START Records to process
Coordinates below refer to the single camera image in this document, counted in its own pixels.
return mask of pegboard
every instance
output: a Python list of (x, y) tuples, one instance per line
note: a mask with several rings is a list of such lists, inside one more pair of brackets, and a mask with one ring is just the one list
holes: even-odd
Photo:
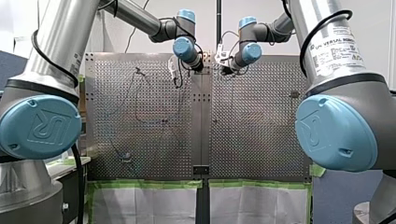
[(215, 70), (211, 178), (309, 181), (294, 131), (305, 83), (298, 57), (264, 56), (237, 77)]
[(245, 75), (184, 72), (177, 90), (172, 54), (87, 55), (89, 179), (209, 178), (310, 181), (294, 131), (305, 90), (298, 57), (263, 56)]
[(89, 178), (191, 179), (191, 79), (171, 54), (87, 54)]

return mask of metal post
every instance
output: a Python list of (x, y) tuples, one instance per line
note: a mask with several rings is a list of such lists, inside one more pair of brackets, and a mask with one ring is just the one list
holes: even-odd
[[(107, 4), (111, 0), (102, 0), (102, 4)], [(114, 13), (114, 7), (107, 7), (106, 11)], [(161, 29), (161, 22), (130, 0), (119, 0), (116, 16), (122, 21), (136, 27), (148, 35), (156, 35)]]
[(217, 45), (220, 43), (221, 41), (221, 0), (217, 0)]

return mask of green painter's tape
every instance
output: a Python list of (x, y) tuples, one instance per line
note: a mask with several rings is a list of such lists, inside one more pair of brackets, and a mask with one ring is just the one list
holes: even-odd
[(260, 187), (271, 189), (308, 189), (311, 184), (307, 183), (287, 183), (266, 180), (209, 180), (210, 188), (240, 188), (240, 187)]
[(210, 188), (242, 188), (242, 187), (259, 187), (269, 189), (306, 189), (307, 190), (307, 204), (306, 204), (306, 223), (310, 224), (311, 219), (311, 200), (312, 200), (312, 184), (310, 183), (288, 183), (278, 181), (266, 180), (209, 180)]
[(93, 223), (93, 195), (95, 193), (94, 185), (88, 185), (88, 218), (89, 224)]
[(309, 184), (306, 205), (306, 224), (311, 224), (312, 184)]
[(90, 224), (93, 223), (93, 196), (99, 189), (201, 189), (202, 181), (151, 181), (111, 180), (88, 183), (88, 207)]
[(202, 181), (115, 180), (92, 181), (95, 189), (200, 189)]
[(322, 177), (324, 173), (326, 172), (326, 169), (317, 165), (317, 164), (312, 164), (309, 167), (309, 174), (315, 177)]

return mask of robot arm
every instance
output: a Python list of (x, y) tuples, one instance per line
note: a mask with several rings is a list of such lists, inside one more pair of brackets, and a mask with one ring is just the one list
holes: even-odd
[(224, 73), (231, 74), (257, 62), (262, 56), (262, 48), (258, 42), (288, 42), (293, 29), (293, 22), (285, 13), (269, 24), (257, 23), (255, 17), (245, 17), (239, 22), (239, 51), (228, 64), (224, 64), (229, 67), (224, 69)]
[[(109, 2), (111, 0), (103, 0), (102, 4)], [(106, 7), (106, 10), (115, 13), (114, 7)], [(176, 56), (194, 71), (201, 71), (204, 68), (201, 55), (195, 49), (195, 14), (191, 10), (181, 9), (175, 19), (161, 20), (130, 0), (118, 0), (115, 15), (148, 34), (149, 39), (154, 43), (175, 39), (173, 52)]]
[[(23, 74), (8, 80), (0, 102), (0, 158), (44, 160), (76, 142), (81, 119), (75, 87), (100, 4), (100, 0), (49, 2), (40, 30), (33, 36), (38, 50), (33, 50)], [(147, 33), (153, 42), (176, 39), (177, 57), (193, 70), (202, 69), (201, 55), (194, 48), (192, 11), (180, 10), (175, 19), (160, 21), (129, 0), (119, 0), (118, 5), (120, 19)]]
[(261, 57), (257, 42), (288, 41), (295, 28), (309, 84), (295, 122), (304, 152), (328, 169), (394, 170), (396, 104), (385, 79), (364, 65), (348, 24), (352, 12), (339, 0), (289, 0), (289, 6), (291, 20), (282, 15), (272, 25), (252, 17), (240, 21), (240, 51), (225, 65), (228, 73)]

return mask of metal frame
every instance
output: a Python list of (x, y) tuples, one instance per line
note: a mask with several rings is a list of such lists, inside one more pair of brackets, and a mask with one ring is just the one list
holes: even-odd
[[(94, 86), (92, 83), (95, 81), (95, 62), (97, 61), (114, 61), (114, 62), (133, 62), (133, 61), (149, 61), (149, 60), (160, 60), (166, 61), (170, 58), (171, 54), (114, 54), (114, 53), (88, 53), (86, 54), (86, 99), (87, 99), (87, 150), (92, 155), (97, 147), (97, 143), (93, 140), (94, 136), (94, 120), (92, 116), (92, 111), (95, 113), (94, 101), (95, 95)], [(211, 145), (211, 137), (213, 128), (212, 125), (214, 120), (213, 116), (213, 104), (216, 99), (214, 87), (214, 78), (219, 78), (219, 70), (216, 66), (213, 66), (213, 56), (210, 54), (205, 54), (204, 64), (205, 69), (202, 73), (191, 75), (191, 92), (190, 92), (190, 102), (191, 102), (191, 176), (184, 178), (180, 178), (175, 176), (137, 176), (138, 178), (145, 179), (159, 179), (159, 180), (172, 180), (172, 179), (208, 179), (208, 178), (250, 178), (250, 179), (271, 179), (271, 180), (279, 180), (279, 181), (288, 181), (288, 182), (310, 182), (311, 179), (309, 177), (309, 164), (311, 160), (307, 157), (304, 157), (303, 161), (299, 161), (304, 164), (303, 175), (268, 175), (268, 176), (249, 176), (249, 175), (241, 175), (237, 172), (234, 175), (217, 175), (211, 171), (212, 165), (212, 156), (213, 150), (217, 150), (217, 148), (212, 148)], [(285, 78), (290, 77), (290, 72), (298, 71), (298, 57), (294, 56), (263, 56), (257, 64), (253, 64), (250, 67), (250, 71), (255, 72), (259, 71), (260, 66), (265, 66), (267, 63), (270, 63), (274, 69), (277, 69), (277, 72), (282, 72), (282, 69), (276, 68), (277, 64), (281, 64), (285, 68), (285, 71), (288, 73), (284, 74)], [(262, 77), (256, 78), (266, 78), (264, 74), (260, 74)], [(303, 76), (298, 72), (298, 74), (293, 74), (298, 77), (301, 76), (304, 81)], [(304, 94), (302, 90), (298, 90), (300, 95), (299, 99), (296, 99), (293, 107), (296, 107), (300, 100), (302, 99), (302, 95)], [(239, 166), (241, 164), (229, 164), (231, 166)]]
END Records to process
> Aim of the task: Transcribe all records verbatim and omit each image.

> Written answer:
Coordinates below refer to the single camera image in this document, counted in its own pixels.
return mask of pegboard
every instance
output: a Python list of (x, y) tuples, one instance per line
note: a mask with several rings is a list of such lists, inside one more pair of brackets, and a mask with one ring is just the one list
holes: even-odd
Photo:
[(215, 70), (211, 178), (309, 181), (294, 131), (305, 83), (298, 57), (264, 56), (237, 77)]
[(245, 75), (184, 72), (177, 90), (172, 54), (87, 55), (89, 179), (209, 178), (310, 181), (294, 131), (305, 90), (298, 57), (263, 56)]
[(89, 178), (191, 179), (191, 79), (171, 54), (87, 54)]

return mask of metal post
every instance
output: a Python list of (x, y) tuples, one instance per line
note: a mask with several rings is a list of such lists, inside one more pair of brackets, and a mask with one ring is just the one list
holes: even-odd
[[(107, 4), (111, 0), (102, 0), (102, 4)], [(114, 13), (114, 7), (107, 7), (106, 11)], [(161, 29), (161, 22), (130, 0), (119, 0), (116, 16), (122, 21), (136, 27), (148, 35), (156, 35)]]
[(217, 45), (220, 43), (221, 41), (221, 0), (217, 0)]

return mask of green painter's tape
every instance
output: a Python list of (x, y) tuples, one instance per line
note: a mask with several rings is a list of such lists, inside one more pair of brackets, and a mask with one ring is just the one list
holes: even-odd
[(260, 187), (271, 189), (308, 189), (311, 184), (307, 183), (287, 183), (266, 180), (209, 180), (210, 188), (240, 188), (240, 187)]
[(210, 188), (242, 188), (242, 187), (259, 187), (269, 189), (306, 189), (307, 190), (307, 204), (306, 204), (306, 223), (310, 224), (311, 219), (311, 200), (312, 200), (312, 184), (310, 183), (288, 183), (278, 181), (266, 180), (209, 180)]
[(93, 223), (93, 195), (95, 193), (94, 185), (88, 185), (88, 218), (89, 224)]
[(309, 184), (306, 205), (306, 224), (311, 224), (312, 184)]
[(90, 224), (93, 223), (93, 196), (99, 189), (201, 189), (202, 181), (151, 181), (111, 180), (88, 183), (88, 207)]
[(202, 181), (115, 180), (92, 181), (95, 189), (200, 189)]
[(322, 177), (324, 173), (326, 172), (326, 169), (317, 165), (317, 164), (312, 164), (309, 167), (309, 174), (315, 177)]

return mask of robot arm
every instance
output: a Python list of (x, y) tuples, one instance per line
note: a mask with several rings is a list of such lists, inside one more pair of brackets, and a mask with one ring is just the one list
holes: even-odd
[(224, 73), (231, 74), (257, 62), (262, 56), (262, 48), (258, 42), (288, 42), (293, 29), (293, 22), (285, 13), (269, 24), (257, 23), (255, 17), (245, 17), (239, 22), (239, 51), (228, 64), (224, 64), (229, 67), (224, 69)]
[[(109, 2), (111, 0), (103, 0), (102, 4)], [(106, 7), (106, 10), (115, 13), (114, 7)], [(176, 56), (194, 71), (201, 71), (204, 68), (201, 55), (195, 49), (195, 14), (191, 10), (181, 9), (175, 19), (161, 20), (130, 0), (118, 0), (115, 15), (148, 34), (149, 39), (154, 43), (175, 39), (173, 52)]]
[[(23, 74), (8, 80), (0, 102), (0, 158), (44, 160), (76, 142), (81, 119), (75, 87), (100, 4), (100, 0), (49, 2), (40, 30), (33, 36), (38, 50), (33, 50)], [(147, 33), (153, 42), (176, 39), (177, 57), (193, 70), (202, 69), (201, 55), (194, 48), (192, 11), (180, 10), (175, 19), (160, 21), (129, 0), (119, 0), (118, 5), (120, 19)]]
[(261, 57), (257, 42), (288, 41), (295, 28), (309, 84), (295, 122), (304, 152), (328, 169), (394, 170), (396, 104), (385, 79), (364, 65), (348, 24), (352, 12), (339, 0), (289, 0), (289, 6), (291, 20), (282, 15), (272, 25), (252, 17), (240, 21), (240, 51), (225, 65), (228, 73)]

return mask of metal frame
every instance
output: a Python list of (x, y) tuples, one instance per line
note: a mask with several rings is a list of such lists, inside one more pair of brackets, and a mask with one ring is just the one list
holes: even-odd
[[(94, 86), (92, 83), (95, 81), (95, 62), (97, 61), (114, 61), (114, 62), (133, 62), (133, 61), (149, 61), (149, 60), (160, 60), (166, 61), (170, 58), (171, 54), (114, 54), (114, 53), (88, 53), (86, 54), (86, 99), (87, 99), (87, 150), (92, 155), (97, 147), (97, 143), (93, 140), (94, 136), (94, 120), (92, 116), (92, 111), (95, 113), (94, 101), (95, 95)], [(211, 145), (211, 137), (213, 128), (212, 125), (214, 120), (213, 116), (213, 104), (216, 99), (214, 87), (214, 78), (219, 78), (219, 70), (216, 66), (213, 66), (213, 56), (210, 54), (205, 54), (204, 64), (205, 69), (202, 73), (191, 75), (191, 92), (190, 92), (190, 102), (191, 102), (191, 176), (184, 178), (180, 178), (175, 176), (137, 176), (138, 178), (145, 179), (159, 179), (159, 180), (172, 180), (172, 179), (208, 179), (208, 178), (250, 178), (250, 179), (271, 179), (271, 180), (279, 180), (279, 181), (288, 181), (288, 182), (310, 182), (311, 179), (309, 177), (309, 164), (311, 160), (307, 157), (304, 157), (303, 161), (299, 161), (304, 164), (303, 175), (268, 175), (268, 176), (249, 176), (249, 175), (241, 175), (237, 172), (234, 175), (217, 175), (211, 171), (212, 165), (212, 156), (213, 150), (217, 150), (217, 148), (212, 148)], [(285, 78), (290, 77), (290, 72), (298, 71), (298, 57), (294, 56), (263, 56), (257, 64), (253, 64), (250, 67), (250, 71), (255, 72), (259, 71), (260, 66), (265, 66), (267, 63), (270, 63), (274, 69), (277, 69), (277, 72), (282, 72), (282, 69), (276, 68), (277, 64), (281, 64), (285, 68), (285, 71), (288, 73), (284, 74)], [(262, 77), (256, 78), (266, 78), (264, 74), (260, 74)], [(303, 76), (298, 72), (298, 74), (293, 74), (298, 77), (301, 76), (304, 81)], [(304, 94), (302, 90), (298, 90), (300, 95), (299, 99), (296, 99), (293, 107), (296, 107), (300, 100), (302, 99), (302, 95)], [(239, 166), (241, 164), (229, 164), (231, 166)]]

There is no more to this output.